Everyone knows that the United States has a Poet Laureate and that many of the states do as well.
However, more and more cities and towns across the country are getting into the act now as well.
And, why not? As the NY Times has reported, "interest in poetry has gone up, experts say, thanks to efforts by local libraries and arts councils, as well as wider programs like National Poetry Month, Poetry in Motion and Poem in Your Pocket Day."
Anyway, where was I? Oh, yeah...Cities and Poets Laureate.
Last night I attended the second day of her August poetry workshops, at the central library downtown.
Week 1 was a great start and more photos have been posted on the Poet Laureate Facebook page.
This was a scene, from week 1 (my report), as we worked on the
"scrambled word" exercise.
The session, last night, was attended by 16 people, including several new ones. The subject would exercises in tone and setting the mood for a piece.

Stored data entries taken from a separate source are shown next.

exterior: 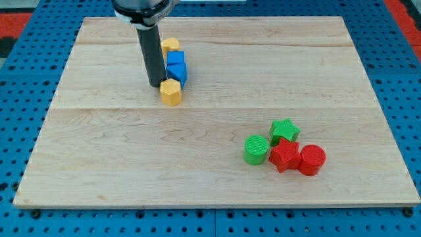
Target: Slide the yellow hexagon towards the green circle
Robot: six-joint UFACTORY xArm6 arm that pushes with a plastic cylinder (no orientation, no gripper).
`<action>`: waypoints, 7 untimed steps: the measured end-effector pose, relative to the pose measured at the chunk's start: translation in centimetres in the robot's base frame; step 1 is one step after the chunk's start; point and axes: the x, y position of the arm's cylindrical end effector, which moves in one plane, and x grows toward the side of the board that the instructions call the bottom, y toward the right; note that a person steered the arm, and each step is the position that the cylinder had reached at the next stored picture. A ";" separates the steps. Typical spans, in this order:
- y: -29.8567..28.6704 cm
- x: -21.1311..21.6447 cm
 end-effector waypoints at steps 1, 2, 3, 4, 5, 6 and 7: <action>1.3 0.9; 1.5 6.8; 7.4 12.8; 8.6 11.8; 1.6 11.6; -4.9 8.5; 0.9 7.1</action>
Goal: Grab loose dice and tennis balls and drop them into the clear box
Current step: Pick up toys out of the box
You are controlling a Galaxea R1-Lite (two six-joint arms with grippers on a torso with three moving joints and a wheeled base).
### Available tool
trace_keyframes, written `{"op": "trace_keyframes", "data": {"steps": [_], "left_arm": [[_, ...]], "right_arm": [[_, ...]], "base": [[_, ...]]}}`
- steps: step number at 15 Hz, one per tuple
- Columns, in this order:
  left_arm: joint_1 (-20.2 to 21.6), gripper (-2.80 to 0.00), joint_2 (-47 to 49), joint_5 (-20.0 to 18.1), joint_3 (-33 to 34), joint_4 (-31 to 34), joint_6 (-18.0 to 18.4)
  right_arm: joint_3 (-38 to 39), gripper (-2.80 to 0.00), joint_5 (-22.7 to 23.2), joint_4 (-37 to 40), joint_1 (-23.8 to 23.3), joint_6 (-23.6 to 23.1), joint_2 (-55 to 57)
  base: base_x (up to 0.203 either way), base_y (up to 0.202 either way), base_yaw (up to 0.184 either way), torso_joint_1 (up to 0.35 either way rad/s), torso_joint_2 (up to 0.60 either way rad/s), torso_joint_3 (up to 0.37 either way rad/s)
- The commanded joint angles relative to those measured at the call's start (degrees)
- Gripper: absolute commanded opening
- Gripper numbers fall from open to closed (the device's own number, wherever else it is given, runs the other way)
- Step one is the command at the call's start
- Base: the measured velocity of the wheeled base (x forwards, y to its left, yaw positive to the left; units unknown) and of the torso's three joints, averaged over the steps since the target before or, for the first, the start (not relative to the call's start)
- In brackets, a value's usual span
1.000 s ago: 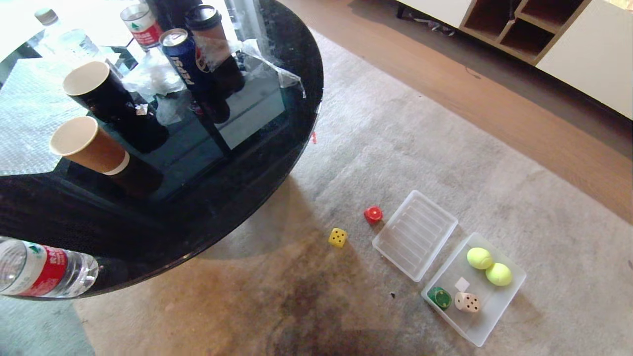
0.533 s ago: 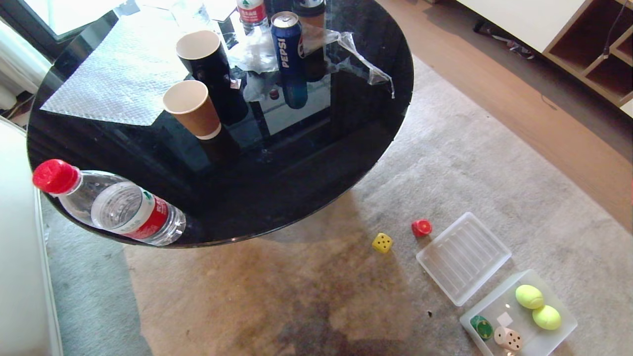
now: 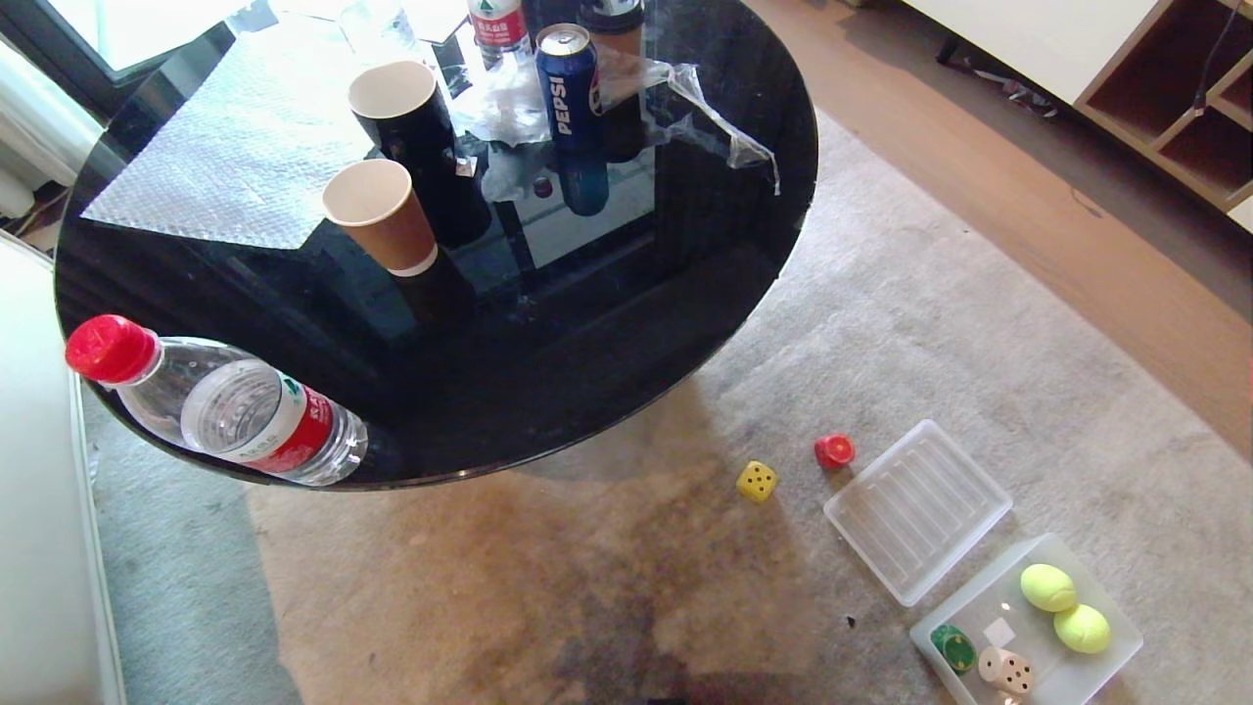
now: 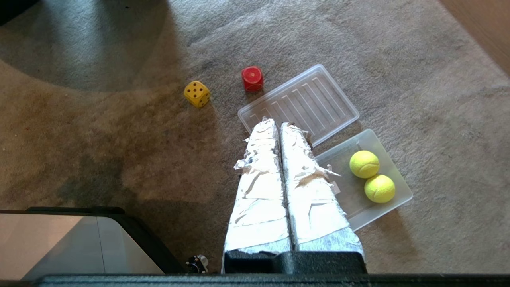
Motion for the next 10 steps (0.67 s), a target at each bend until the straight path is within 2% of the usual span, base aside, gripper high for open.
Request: {"op": "trace_keyframes", "data": {"steps": [1, 10], "left_arm": [[0.0, -2.80, 0.0, 0.0, 0.0, 0.0, -0.1], [0.0, -2.80, 0.0, 0.0, 0.1, 0.0, 0.0]], "right_arm": [[0.0, -2.80, 0.0, 0.0, 0.0, 0.0, 0.0], [0.0, -2.80, 0.0, 0.0, 0.0, 0.0, 0.0]], "base": [[0.000, 0.000, 0.000, 0.000, 0.00, 0.000], [0.000, 0.000, 0.000, 0.000, 0.00, 0.000]]}}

We did a timed warm-up where the point was to use similes that are not clichés. We were given a list of 20 partial similes; I managed to complete 10:
In the comments feel free to try your own hand:
1. As blue as a cat’s eyes.
2. As rough as a cat's tongue on your arm.
3. As lonely as a flea with no cat to call home.
4. As happy as a cockroach in a garbage can.
5. As red as ink in a pen.
6. Crying like a bayou.
7. Milling around like cicadas in a forest.
8. As fast as a cat running to breakfast.
9. More nervous than bats just before nightfall.
10. As green as a flower petal.
In another exercise we were given a dozen pieces of writing, songs, poems, to read, and dissect for their tone and mood. We discussed 2, leaving the others for us to look over at home.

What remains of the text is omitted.